His appeal is expected to appear before the Dublin Criminal Court on Friday 14 October. Official confirmation of the hearing date is expected shortly.

Mr Burke ran afoul of school authorities after he objected to a request from the principal to address a transgender student by a new name, using the pronoun ‘she’ instead of ‘he’.

As an evangelical Christian, Mr. Burke claimed that doing so would violate his religious beliefs. His views led to a series of incidents at the Diocese of Church of Ireland’s boarding school, which eventually led the board to suspend him on full pay on August 24.

However, Mr. Burke continued to attend each day for the hours he should have taught had he not been suspended.

The board obtained injunctions from the High Court on August 30 preventing him from attending the school or attempting to teach pupils.

He was jailed on September 5 for contempt of court for repeatedly violating the restraining orders.

In the appeal papers filed yesterday, Mr Burke indicated that he would not appeal against the High Court’s orders sentencing him to prison for contempt. Instead, he will seek the appeals court to vacate orders, including the grant of the restraining order preventing him from showing up for work and the subsequent decision to maintain the restraining order pending the final hearing of the matter.

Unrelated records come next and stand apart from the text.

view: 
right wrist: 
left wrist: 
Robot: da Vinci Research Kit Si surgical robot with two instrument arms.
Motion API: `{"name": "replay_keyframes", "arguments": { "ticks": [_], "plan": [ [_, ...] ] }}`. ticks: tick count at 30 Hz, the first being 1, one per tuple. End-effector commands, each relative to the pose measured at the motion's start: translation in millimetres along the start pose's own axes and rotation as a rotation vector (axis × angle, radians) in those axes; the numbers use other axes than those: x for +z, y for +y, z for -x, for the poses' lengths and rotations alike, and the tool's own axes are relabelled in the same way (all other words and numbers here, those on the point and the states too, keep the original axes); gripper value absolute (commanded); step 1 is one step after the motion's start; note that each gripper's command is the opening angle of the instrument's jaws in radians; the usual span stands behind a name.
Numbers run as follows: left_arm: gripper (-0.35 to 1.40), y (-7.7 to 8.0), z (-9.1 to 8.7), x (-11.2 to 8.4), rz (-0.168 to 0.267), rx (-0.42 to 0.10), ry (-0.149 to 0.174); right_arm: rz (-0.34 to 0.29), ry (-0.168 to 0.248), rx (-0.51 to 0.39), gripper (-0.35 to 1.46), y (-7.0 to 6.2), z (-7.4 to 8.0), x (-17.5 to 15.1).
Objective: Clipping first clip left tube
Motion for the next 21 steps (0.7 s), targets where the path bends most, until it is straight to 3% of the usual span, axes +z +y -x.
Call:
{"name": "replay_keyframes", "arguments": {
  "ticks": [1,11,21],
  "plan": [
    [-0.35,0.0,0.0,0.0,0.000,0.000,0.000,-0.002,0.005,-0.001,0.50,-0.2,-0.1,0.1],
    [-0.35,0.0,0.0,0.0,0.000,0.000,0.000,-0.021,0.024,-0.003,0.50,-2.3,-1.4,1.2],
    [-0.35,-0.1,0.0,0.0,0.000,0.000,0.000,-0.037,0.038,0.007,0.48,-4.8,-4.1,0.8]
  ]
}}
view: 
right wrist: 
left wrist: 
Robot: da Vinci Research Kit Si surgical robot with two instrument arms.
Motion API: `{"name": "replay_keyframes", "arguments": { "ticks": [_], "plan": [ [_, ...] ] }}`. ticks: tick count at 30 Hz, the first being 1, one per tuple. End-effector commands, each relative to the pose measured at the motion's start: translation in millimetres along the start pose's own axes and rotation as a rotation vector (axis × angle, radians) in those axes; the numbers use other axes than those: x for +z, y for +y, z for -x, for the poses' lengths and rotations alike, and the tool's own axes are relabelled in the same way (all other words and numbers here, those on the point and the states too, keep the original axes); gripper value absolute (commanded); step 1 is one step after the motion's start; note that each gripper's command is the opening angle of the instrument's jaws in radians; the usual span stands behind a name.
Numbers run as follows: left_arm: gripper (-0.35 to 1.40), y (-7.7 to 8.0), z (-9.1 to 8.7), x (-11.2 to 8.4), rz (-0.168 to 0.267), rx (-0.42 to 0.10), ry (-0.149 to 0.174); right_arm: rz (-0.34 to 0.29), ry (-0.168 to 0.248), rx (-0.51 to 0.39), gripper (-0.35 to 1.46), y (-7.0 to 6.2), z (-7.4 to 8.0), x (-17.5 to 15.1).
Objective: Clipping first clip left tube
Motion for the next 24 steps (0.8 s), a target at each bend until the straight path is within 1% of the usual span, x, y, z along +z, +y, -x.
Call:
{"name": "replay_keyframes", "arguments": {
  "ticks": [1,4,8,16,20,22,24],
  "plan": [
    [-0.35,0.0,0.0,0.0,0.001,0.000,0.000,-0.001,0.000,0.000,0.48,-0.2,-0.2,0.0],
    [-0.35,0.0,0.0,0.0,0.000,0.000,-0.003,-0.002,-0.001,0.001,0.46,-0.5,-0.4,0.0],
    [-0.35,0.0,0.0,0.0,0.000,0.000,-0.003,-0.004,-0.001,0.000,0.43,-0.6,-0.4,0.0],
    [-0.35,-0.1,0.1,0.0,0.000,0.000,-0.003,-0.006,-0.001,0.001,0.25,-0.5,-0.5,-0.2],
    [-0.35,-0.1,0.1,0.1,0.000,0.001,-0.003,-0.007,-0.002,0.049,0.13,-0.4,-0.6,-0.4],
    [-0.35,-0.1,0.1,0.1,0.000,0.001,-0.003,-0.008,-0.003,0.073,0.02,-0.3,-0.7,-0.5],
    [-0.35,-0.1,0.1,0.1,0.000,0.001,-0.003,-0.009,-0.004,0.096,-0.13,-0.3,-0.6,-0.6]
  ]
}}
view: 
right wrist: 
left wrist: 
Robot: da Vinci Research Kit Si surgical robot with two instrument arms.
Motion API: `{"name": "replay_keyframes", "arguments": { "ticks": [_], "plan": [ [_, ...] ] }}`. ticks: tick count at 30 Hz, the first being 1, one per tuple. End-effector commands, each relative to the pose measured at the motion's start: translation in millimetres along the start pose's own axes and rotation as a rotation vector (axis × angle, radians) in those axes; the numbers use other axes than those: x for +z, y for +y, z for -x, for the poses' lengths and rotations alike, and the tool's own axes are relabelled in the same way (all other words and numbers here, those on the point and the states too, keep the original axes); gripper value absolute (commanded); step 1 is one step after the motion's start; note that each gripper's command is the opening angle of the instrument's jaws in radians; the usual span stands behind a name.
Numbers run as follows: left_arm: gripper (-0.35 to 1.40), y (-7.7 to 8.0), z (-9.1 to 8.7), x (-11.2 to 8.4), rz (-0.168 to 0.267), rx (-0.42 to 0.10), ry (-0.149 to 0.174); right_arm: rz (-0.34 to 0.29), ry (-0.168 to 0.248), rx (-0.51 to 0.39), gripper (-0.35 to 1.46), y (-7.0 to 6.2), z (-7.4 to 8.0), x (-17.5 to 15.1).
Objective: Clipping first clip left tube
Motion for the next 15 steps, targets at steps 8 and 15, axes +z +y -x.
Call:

He will also appeal against the High Court’s dismissal of an application he had made to have his suspension lifted from the school.

Should he succeed in this, he would be released from prison, as the orders he disobeyed would be gone.

Mr Burke has said on several occasions he will not remove his contempt by pledging to comply with the restraining order.

He claimed in court last month that he would be “giving in to something wrong” if he did so.

His brother Isaac, who accompanied him yesterday as he filed his appeal papers, told reporters his brother had “no intention” of removing his contempt.

Mr Burke has attempted to portray the case as “about transgenderism”.

However, this has been disputed by lawyers for the board, who have argued that the issue is not his denial of transgenderism but his refusal to comply with a court order.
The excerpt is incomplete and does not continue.